[Start of Attachment]
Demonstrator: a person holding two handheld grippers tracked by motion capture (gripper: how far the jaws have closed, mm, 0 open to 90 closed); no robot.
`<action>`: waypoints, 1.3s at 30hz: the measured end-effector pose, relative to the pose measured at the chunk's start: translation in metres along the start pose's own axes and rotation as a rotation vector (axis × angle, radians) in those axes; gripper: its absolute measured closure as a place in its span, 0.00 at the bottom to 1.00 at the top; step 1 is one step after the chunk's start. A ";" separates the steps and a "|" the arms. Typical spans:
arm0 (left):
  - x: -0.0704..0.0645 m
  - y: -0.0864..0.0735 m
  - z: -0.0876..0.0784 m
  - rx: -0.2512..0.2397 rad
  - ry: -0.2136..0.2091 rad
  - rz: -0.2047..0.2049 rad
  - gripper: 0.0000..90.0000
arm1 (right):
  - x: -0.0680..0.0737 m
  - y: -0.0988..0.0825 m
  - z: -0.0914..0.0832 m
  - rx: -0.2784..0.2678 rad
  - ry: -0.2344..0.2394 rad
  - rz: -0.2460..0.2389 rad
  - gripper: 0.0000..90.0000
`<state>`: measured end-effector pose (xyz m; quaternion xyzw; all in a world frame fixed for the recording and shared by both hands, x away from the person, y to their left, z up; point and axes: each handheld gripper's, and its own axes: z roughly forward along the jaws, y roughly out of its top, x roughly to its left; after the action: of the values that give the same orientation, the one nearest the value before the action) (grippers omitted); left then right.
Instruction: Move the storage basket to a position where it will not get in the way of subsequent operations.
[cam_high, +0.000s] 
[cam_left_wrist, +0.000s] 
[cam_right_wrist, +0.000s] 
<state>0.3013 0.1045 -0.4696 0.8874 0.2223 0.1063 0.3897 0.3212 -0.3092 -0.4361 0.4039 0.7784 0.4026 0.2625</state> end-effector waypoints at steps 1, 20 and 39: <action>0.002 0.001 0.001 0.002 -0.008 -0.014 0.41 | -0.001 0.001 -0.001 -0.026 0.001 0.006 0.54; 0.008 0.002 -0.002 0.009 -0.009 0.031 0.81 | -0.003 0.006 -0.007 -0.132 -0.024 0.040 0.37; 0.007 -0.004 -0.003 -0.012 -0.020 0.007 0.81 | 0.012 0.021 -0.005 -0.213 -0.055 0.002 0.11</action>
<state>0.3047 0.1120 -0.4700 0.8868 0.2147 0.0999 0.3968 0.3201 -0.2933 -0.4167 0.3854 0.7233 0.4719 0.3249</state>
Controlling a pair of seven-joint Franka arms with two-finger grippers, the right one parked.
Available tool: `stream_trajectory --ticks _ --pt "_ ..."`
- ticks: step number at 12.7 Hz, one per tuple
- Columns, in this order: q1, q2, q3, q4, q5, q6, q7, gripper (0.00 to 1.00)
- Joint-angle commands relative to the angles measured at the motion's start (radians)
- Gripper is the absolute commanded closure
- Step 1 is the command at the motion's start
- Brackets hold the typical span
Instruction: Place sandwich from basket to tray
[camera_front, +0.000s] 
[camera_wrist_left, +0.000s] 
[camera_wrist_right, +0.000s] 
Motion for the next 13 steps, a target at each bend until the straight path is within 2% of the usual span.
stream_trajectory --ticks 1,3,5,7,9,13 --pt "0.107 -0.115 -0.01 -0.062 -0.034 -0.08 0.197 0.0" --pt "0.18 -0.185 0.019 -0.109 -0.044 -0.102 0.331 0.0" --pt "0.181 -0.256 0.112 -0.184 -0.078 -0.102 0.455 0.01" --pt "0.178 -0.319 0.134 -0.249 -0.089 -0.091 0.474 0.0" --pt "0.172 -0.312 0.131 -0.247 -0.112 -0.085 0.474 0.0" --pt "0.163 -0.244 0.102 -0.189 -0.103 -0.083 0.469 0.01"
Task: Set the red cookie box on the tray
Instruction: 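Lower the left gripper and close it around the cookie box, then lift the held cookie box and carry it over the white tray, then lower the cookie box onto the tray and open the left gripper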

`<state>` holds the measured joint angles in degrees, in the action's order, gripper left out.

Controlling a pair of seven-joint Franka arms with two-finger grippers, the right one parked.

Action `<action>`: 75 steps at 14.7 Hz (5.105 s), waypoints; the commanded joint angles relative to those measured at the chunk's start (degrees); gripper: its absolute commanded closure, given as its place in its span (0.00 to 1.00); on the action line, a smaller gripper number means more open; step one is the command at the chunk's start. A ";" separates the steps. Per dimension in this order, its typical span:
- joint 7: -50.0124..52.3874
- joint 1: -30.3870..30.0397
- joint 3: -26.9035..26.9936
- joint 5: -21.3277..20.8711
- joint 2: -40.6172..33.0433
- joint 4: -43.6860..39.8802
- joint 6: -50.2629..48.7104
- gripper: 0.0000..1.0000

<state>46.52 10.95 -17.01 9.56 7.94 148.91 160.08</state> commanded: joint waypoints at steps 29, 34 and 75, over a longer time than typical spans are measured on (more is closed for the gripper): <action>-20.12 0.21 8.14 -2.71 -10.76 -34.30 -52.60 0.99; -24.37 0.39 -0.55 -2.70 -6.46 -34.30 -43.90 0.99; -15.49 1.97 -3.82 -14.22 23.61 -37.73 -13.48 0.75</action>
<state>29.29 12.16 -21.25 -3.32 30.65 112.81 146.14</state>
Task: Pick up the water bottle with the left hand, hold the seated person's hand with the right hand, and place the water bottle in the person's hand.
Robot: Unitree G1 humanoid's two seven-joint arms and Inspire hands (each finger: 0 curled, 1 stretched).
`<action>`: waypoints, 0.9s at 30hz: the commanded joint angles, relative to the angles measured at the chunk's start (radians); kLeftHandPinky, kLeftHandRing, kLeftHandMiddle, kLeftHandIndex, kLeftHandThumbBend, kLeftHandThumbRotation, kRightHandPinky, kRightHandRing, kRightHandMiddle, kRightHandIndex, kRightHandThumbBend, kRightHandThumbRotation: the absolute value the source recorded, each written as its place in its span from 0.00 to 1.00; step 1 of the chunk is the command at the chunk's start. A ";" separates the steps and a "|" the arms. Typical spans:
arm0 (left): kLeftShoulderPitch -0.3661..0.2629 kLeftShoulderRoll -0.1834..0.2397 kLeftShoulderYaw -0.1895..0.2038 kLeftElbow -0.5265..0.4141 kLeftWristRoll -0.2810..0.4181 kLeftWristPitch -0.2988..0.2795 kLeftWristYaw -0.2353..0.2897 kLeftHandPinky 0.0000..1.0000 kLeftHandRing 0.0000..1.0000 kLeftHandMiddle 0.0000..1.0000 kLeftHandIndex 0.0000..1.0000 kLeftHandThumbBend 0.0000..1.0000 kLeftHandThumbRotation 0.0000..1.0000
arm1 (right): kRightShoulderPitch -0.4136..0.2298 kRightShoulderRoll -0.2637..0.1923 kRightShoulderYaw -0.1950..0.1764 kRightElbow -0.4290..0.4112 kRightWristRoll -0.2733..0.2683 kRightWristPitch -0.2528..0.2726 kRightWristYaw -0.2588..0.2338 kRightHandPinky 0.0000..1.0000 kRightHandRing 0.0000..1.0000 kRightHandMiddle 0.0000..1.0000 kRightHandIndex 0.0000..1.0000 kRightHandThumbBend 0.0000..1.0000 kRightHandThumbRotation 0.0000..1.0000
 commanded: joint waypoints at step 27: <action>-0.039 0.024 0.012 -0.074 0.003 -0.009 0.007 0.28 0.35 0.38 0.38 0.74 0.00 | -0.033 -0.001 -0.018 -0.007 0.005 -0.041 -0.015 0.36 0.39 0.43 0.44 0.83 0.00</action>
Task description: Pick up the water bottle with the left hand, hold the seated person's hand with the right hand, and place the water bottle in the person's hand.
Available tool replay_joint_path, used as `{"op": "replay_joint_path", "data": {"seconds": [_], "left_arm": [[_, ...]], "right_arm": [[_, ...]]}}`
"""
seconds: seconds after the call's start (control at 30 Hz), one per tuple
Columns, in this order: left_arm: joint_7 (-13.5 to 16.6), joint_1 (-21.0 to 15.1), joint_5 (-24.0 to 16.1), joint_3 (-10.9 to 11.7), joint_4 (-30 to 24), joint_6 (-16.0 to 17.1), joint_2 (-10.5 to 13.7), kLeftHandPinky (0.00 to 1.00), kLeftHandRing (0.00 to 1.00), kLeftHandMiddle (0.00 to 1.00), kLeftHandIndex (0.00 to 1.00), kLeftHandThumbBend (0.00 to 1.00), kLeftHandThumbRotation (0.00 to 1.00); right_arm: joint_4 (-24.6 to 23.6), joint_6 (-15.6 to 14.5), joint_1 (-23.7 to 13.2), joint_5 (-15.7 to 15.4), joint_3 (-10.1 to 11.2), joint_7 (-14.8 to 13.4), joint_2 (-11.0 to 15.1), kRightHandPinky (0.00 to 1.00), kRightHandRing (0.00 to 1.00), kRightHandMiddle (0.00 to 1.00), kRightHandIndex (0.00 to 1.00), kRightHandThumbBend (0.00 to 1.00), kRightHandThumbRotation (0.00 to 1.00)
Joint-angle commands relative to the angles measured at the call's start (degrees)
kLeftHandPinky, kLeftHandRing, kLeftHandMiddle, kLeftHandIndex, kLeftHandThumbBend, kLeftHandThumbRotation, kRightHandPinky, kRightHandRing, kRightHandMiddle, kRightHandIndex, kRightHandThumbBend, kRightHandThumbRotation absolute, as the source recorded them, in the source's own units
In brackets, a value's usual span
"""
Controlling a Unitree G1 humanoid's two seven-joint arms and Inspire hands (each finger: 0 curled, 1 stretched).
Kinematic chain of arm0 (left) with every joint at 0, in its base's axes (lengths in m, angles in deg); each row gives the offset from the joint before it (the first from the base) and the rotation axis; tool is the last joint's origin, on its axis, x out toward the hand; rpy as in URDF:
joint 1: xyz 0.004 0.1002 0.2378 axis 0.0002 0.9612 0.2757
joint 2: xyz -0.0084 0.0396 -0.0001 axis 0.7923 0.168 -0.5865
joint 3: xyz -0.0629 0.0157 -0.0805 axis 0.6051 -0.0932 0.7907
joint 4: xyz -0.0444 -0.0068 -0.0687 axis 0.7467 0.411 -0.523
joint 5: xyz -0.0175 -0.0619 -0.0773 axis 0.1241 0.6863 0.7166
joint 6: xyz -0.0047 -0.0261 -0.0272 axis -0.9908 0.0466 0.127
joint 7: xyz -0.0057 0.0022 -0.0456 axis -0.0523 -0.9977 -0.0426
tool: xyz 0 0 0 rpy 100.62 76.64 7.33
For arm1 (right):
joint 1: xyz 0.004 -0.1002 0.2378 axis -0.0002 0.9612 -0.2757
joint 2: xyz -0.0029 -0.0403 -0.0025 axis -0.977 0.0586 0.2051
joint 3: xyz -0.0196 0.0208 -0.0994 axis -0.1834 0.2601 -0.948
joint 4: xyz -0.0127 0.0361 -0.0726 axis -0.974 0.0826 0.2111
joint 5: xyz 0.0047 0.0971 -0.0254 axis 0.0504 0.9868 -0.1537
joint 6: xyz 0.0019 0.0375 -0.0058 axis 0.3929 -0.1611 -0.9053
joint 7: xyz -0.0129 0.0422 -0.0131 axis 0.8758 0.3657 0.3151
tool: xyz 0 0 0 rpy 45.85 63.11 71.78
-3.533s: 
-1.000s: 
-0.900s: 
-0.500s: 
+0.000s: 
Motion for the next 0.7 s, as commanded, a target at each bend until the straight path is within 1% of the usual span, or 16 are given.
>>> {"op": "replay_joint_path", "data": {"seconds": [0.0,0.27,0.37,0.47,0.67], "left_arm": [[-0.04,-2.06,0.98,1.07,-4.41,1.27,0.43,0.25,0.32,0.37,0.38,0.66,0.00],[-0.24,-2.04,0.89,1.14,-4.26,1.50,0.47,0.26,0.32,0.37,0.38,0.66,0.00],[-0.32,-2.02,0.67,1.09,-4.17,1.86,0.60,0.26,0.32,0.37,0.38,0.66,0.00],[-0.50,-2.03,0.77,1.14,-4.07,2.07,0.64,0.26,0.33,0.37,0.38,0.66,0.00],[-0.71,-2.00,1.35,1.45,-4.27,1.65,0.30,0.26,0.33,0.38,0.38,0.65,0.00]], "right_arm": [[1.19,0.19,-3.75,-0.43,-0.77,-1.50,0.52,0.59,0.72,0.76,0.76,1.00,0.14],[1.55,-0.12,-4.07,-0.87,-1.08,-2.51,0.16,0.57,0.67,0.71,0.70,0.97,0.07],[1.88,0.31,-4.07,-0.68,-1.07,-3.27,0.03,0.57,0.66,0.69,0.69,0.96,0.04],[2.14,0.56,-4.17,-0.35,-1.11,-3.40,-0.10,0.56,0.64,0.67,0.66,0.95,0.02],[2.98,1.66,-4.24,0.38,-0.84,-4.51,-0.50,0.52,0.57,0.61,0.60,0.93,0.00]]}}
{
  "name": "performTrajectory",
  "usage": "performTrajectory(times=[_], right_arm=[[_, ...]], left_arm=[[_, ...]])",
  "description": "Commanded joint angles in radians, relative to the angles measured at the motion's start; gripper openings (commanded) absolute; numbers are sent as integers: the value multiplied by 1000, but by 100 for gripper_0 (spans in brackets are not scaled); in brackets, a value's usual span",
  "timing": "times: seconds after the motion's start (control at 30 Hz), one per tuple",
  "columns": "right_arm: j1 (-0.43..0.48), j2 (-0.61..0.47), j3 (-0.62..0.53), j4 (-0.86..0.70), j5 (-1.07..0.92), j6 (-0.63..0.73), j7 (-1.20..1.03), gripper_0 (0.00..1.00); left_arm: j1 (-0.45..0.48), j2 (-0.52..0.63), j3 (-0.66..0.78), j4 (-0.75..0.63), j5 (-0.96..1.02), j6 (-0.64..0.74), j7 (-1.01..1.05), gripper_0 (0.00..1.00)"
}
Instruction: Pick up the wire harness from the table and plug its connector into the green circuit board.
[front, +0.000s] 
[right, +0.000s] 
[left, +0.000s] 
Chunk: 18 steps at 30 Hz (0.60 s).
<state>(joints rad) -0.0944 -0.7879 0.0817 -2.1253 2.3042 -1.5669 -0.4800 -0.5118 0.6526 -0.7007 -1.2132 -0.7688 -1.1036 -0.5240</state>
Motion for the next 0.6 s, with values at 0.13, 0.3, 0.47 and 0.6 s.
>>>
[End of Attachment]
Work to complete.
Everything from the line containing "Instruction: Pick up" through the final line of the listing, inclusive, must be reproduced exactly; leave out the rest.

Worked solution.
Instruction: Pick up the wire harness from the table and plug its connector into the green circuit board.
[front, +0.000s] 
[right, +0.000s] 
[left, +0.000s] 
Chunk: 18 steps at 30 Hz (0.60 s).
<state>(joints rad) -0.0944 -0.7879 0.0817 -2.1253 2.3042 -1.5669 -0.4800 -0.5118 0.6526 -0.7007 -1.2132 -0.7688 -1.1036 -0.5240</state>
Motion for the next 0.6 s, with values at 0.13, 0.3, 0.47 and 0.6 s.
>>>

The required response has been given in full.